--- Exercise description ---
Up to and including the line that contains "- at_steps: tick", return every line from the start of the data, unchanged.

--- Supplied material ---
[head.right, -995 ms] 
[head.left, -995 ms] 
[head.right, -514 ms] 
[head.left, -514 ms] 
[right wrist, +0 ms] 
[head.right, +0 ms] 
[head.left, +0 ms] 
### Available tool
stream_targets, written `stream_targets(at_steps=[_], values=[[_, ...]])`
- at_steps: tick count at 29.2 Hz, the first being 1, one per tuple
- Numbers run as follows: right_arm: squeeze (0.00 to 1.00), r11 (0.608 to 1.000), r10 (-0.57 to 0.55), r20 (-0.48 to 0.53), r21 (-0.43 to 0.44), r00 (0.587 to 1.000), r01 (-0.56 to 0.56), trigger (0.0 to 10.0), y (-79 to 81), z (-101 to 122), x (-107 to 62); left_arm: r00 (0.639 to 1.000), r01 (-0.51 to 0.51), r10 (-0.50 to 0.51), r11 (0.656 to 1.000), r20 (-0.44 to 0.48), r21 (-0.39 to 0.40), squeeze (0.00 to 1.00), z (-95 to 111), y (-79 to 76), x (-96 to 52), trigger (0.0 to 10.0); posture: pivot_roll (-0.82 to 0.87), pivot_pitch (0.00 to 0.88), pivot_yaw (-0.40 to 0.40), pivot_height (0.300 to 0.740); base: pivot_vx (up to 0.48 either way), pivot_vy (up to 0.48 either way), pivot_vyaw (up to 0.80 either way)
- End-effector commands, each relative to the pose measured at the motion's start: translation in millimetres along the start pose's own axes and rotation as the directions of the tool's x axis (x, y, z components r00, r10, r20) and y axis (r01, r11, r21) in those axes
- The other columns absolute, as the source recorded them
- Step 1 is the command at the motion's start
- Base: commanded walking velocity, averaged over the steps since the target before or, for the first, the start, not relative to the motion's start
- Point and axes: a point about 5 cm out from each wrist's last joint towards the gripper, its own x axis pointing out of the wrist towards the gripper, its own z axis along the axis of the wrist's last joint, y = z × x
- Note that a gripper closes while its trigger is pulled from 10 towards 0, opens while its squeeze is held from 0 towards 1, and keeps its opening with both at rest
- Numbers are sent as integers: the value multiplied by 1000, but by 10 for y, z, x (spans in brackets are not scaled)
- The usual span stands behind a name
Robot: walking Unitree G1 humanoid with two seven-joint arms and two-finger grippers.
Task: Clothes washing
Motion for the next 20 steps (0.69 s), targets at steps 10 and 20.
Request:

--- Exercise result ---
[head.right, -995 ms] 
[head.left, -995 ms] 
[head.right, -514 ms] 
[head.left, -514 ms] 
[right wrist, +0 ms] 
[head.right, +0 ms] 
[head.left, +0 ms] 
### Available tool
stream_targets, written `stream_targets(at_steps=[_], values=[[_, ...]])`
- at_steps: tick count at 29.2 Hz, the first being 1, one per tuple

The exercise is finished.